Vilma Sandström has a PhD in Environmental Science and she is passioned about using science and research as tools to work for more sustainable societies. Food systems and their sustainability challenges have been in the focus of her research. In this blog post she shares her thoughts related to food trade.
What did you have for breakfast today? Or for dinner yesterday? Did you think of where your food had been produced? How long way had it traveled before ending up in your plate? Or if you had meat or dairy products, did you stop to think what the animal behind your food had eaten? And where was that produced? How much land or water was needed to produce that food and feed? And would those resources have had some other competing uses? How is your consumption related to e.g. deforestation in Brazil or water depletion in India? Does it matter? Why should I even think about this?
I was puzzled with these kinds of questions and eager to understand better the hidden environmental and social impacts of our everyday lives. By then, I was still a student in the Environmental Science and Policy master’s program in the University of Helsinki. My curiosity led me to work with these topics in my master’s thesis. Later, the ideas developed into a doctoral research plan and I ended up working with these questions also in my PhD research.
Globalization has brought incredible variation of food choices for our lives. As my colleague Anna Chrysafi wrote in an earlier blog entry, grocery shopping can be a daunting task for an environmentally aware consumer. Every day of the year we have fresh fruits and vegetables, fish and meat from all around the world offered to us in our local supermarkets and our lunch restaurants. Calories traded in the material flows of food imports and exports between countries more than doubled in the past 30 years and currently about a fourth of all food produced is traded internationally. But from an environmental point of view, is this a good or a bad thing?

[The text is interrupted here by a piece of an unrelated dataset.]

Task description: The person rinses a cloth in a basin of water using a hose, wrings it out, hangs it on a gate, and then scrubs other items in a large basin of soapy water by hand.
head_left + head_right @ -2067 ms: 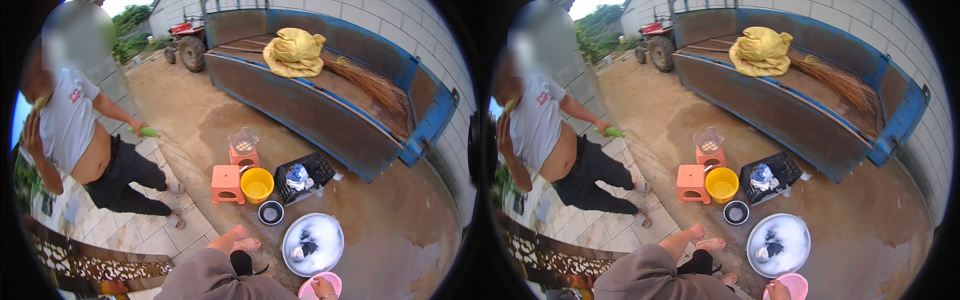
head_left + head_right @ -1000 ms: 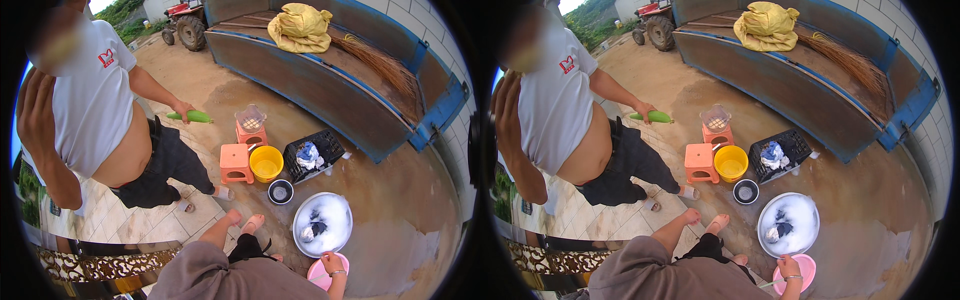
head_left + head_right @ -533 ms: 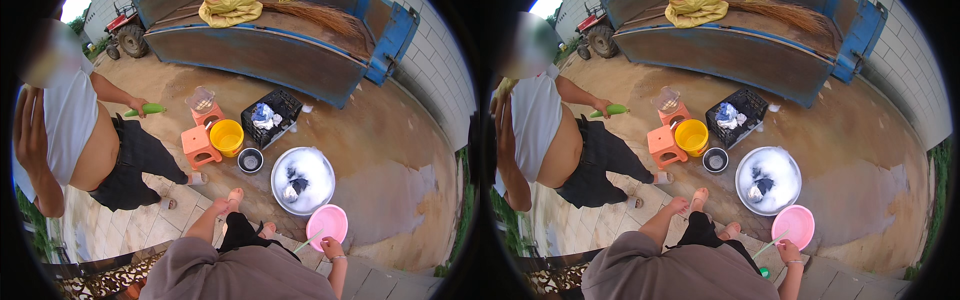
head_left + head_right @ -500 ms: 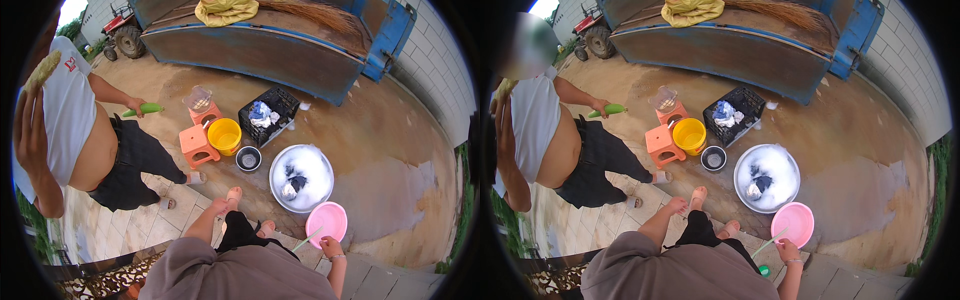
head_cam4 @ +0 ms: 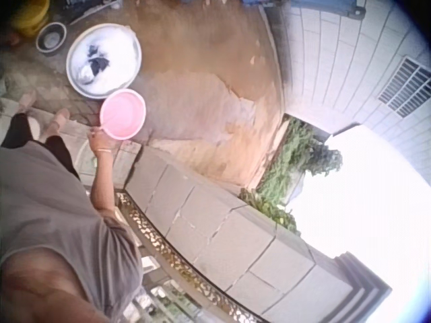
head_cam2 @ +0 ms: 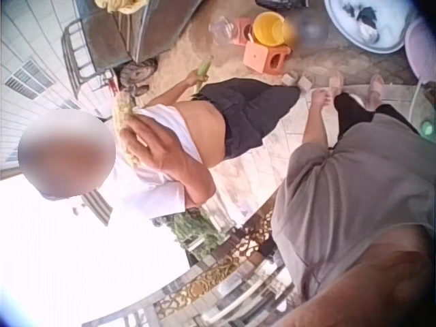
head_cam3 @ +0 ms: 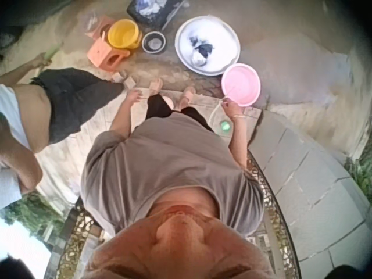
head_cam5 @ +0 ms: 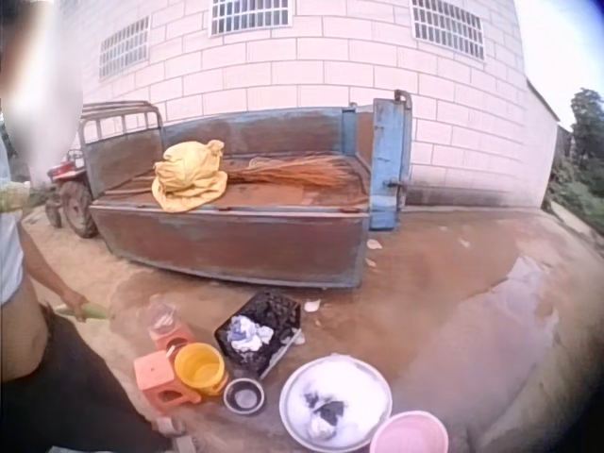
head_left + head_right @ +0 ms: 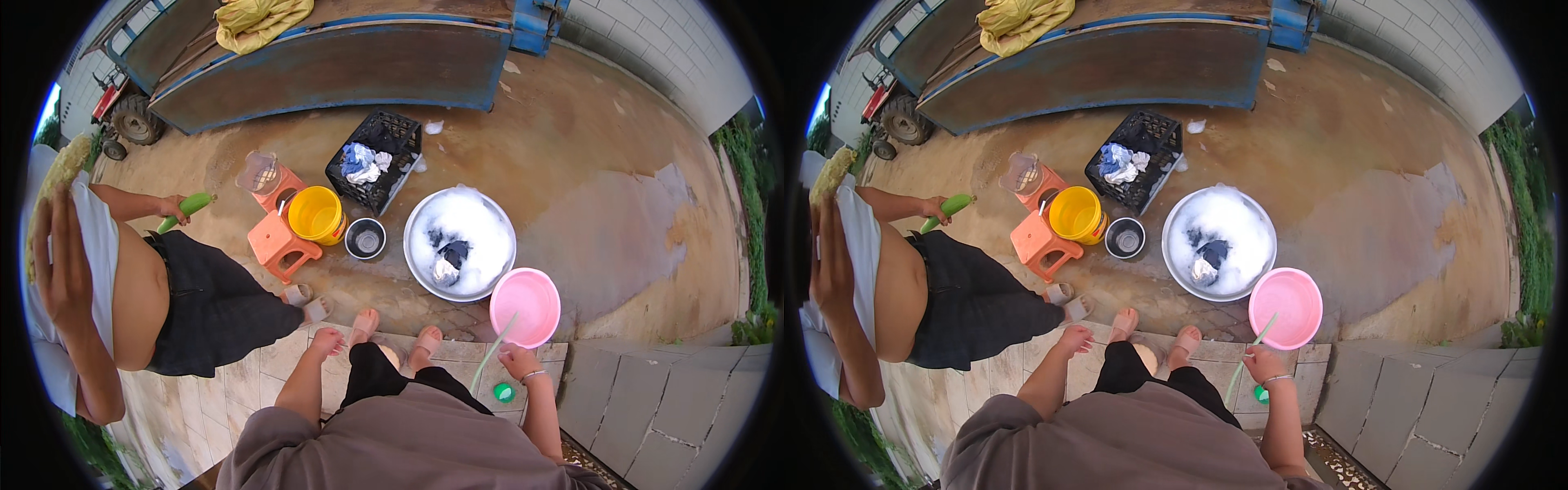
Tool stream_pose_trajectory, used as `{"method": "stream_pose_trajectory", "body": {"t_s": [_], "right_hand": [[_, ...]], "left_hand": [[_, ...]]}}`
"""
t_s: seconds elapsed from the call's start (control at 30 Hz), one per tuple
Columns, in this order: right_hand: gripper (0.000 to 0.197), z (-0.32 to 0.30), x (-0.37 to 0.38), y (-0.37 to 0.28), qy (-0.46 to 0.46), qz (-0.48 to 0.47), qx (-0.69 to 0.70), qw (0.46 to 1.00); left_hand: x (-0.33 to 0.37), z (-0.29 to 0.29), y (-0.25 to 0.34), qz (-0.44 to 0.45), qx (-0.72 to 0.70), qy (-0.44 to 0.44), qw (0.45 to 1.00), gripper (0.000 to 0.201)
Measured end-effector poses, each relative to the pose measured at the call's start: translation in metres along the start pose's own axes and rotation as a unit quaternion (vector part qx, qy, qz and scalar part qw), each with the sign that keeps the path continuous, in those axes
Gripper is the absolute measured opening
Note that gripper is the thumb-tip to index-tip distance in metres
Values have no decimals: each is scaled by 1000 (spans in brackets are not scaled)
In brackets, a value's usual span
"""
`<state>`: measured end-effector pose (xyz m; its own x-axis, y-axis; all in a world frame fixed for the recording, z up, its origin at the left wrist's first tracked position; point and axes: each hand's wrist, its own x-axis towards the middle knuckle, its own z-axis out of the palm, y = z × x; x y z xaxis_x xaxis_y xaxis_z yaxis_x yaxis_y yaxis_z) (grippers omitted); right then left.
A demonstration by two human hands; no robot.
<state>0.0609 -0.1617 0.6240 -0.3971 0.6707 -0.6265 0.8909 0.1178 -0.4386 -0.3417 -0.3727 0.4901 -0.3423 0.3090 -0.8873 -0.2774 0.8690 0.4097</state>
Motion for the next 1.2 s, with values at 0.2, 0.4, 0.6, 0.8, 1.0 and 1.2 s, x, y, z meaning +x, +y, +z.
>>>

Well, there is no simple answer to this. The increase in global food trade has contributed positively to development by increasing food availability and food security in many regions, and for example by creating employment in the production areas. Food trade has also increased the nutrient intake in many countries, such as Finland with long winters and cold climate that limit the domestic food production. Trade has also reduced net resource use of e.g. water or land, comparing to a no-trade alternative scenario, because food is often produced and traded from areas with higher production efficiency. If we focus only on the greenhouse gas emissions, the biggest emissions occur in the primary production. Transportation accounts for only small share of total emissions. Therefore, for the carbon footprint point of view, it seems to be more important what you have in your plate (e.g. animal vs. plant-based protein), than where it has been produced.
However, trade has also increased the displacement of the environmental pressure, when also the consumers from geographically distant areas consume limited resources such as land or water from the production areas. This way consumption has accelerated habitat destruction far away from where the food actually is eaten. When the distance between consumption and production increases, it is often difficult for a consumer to get information about the direct and indirect impacts of the primary production. It has been estimated, that a third of global species extinction threats are due to the displacement effect of international trade.
So, to come back to the questions that I started with, I think we should care more about where our food comes from and understand better the impacts we cause elsewhere. This does not mean, however, that all trade is bad. But there is a need to increase the awareness of the hidden negative impacts so that we could harness only the positive aspects of trade to serve the sustainability aims.
Although my PhD thesis is now wrapped up and stored in my book shell, I am happy to have the opportunity to continue working with food systems sustainability also as a postdoctoral researcher in SOSaquaterra project. This project aims to explore possibilities of meeting the global food demand within the Earth’s carrying capacity and I look forward for finding out where our exploration takes us!
Vilma Sandström is a postdoctoral researcher working with SOSAquaterra project in the Water and Development Research Group.